Without the right mindset, free trade will never be the solution to war Ebeling, Ludwig von Mises Professor of Economics Hillsdale College in Hillsdale, 2002 (Richard M., Ludwig von Mises Institute, “Can Free Trade Really Prevent War?”, March 15, 2002, http://mises.org/story/915, accessed on July 8, 2008) Free trade cannot prevent war when men no longer believe in peace. Free trade is premised on the idea that human relationships should be voluntary and based on mutual consent. It is grounded on the understanding that the material, cultural, and spiritual improvements in the circumstances and conditions of man are best served when the members of the global community of mankind specialize their activities in a world-encompassing social system of division of labor. It requires the conviction that the moral condition of individual men and mankind as a whole is fostered the most when people acquire the things of the world that they desire by peaceful exchange rather than by theft and plunder; and when men attempt to change the way their fellow human beings think and live and act by using the methods of reason, persuasion, and example instead of through the use of compulsion, power, terror, and death.

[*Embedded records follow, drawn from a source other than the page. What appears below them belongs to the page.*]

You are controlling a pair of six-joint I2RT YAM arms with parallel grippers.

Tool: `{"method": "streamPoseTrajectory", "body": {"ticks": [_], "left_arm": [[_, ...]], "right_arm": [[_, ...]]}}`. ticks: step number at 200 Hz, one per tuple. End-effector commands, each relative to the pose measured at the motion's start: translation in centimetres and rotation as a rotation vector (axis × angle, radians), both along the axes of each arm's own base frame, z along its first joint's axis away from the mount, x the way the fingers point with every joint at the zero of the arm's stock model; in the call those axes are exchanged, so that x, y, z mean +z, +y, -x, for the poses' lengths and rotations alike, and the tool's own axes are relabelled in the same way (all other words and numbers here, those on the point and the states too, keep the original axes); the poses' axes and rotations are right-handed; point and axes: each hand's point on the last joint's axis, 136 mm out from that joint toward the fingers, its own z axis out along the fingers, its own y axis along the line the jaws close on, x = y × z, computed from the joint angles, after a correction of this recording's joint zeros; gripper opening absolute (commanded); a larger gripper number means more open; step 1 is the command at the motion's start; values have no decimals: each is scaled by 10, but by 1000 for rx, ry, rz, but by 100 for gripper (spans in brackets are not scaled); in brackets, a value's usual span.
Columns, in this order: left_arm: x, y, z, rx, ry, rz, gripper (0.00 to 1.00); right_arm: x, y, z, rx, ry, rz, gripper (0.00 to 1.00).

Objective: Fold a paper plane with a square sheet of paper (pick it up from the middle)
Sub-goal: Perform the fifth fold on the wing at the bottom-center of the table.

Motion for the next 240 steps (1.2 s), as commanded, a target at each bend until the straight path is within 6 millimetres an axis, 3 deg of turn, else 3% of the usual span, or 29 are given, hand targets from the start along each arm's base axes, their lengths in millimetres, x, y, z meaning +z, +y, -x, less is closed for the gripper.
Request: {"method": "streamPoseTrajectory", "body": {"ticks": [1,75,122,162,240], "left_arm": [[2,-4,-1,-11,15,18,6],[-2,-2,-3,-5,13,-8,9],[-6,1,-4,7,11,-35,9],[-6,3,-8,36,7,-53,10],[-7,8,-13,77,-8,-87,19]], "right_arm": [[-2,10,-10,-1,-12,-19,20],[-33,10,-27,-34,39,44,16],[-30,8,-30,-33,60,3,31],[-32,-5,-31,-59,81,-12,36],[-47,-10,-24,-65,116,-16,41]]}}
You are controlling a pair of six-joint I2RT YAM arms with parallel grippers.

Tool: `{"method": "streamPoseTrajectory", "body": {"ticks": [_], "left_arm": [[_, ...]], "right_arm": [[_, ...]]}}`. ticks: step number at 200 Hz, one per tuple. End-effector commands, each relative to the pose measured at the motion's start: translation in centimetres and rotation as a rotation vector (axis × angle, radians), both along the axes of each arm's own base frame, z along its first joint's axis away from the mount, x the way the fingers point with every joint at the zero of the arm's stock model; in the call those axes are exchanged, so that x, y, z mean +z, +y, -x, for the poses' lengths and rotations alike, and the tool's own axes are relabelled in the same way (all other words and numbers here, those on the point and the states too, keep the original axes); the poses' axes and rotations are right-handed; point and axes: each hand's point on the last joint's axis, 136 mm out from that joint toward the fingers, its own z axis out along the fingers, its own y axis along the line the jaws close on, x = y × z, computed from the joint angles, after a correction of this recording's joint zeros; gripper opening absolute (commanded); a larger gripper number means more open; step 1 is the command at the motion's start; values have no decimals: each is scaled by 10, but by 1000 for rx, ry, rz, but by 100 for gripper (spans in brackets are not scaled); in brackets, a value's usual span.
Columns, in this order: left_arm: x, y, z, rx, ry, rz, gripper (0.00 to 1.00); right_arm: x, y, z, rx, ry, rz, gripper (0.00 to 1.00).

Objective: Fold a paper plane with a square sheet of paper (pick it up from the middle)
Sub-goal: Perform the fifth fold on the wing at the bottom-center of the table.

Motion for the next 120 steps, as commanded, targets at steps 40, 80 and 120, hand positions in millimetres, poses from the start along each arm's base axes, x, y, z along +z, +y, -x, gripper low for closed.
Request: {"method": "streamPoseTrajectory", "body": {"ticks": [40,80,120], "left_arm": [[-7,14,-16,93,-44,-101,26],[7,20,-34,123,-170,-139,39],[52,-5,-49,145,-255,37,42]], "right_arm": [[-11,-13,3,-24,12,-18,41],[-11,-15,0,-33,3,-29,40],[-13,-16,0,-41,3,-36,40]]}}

That is why wars still plague us. Too many men still don’t believe in peace because they don’t believe in the prerequisites for peace and the freedom of trade that accompanies their implementation. Just as the Second World War was about to begin, the French free-market economist, Louis Boudin, pointed out, "The system of non-regulated international trade cannot ensure peace. It can help to create a peaceful atmosphere, on the one condition: that men have a peaceful mental attitude. . . . Peace within a nation requires the same condition. . . . The essential task therefore is to create a peaceful mentality.[13] The task we face today is still the same as when Ludwig von Mises wrote the words quoted above in 1924 and Boudin penned his words in 1939. We must continue to fight and hopefully prevail through reason and argument against what Adam Smith referred to in 1776 as the "prejudices of the public" (the economic ignorance of our fellow men) and the opposition of the "private interests" (those who wish to use the power of the state to plunder others in society).[14] Until we do, free trade will not replace and then help to prevent future wars.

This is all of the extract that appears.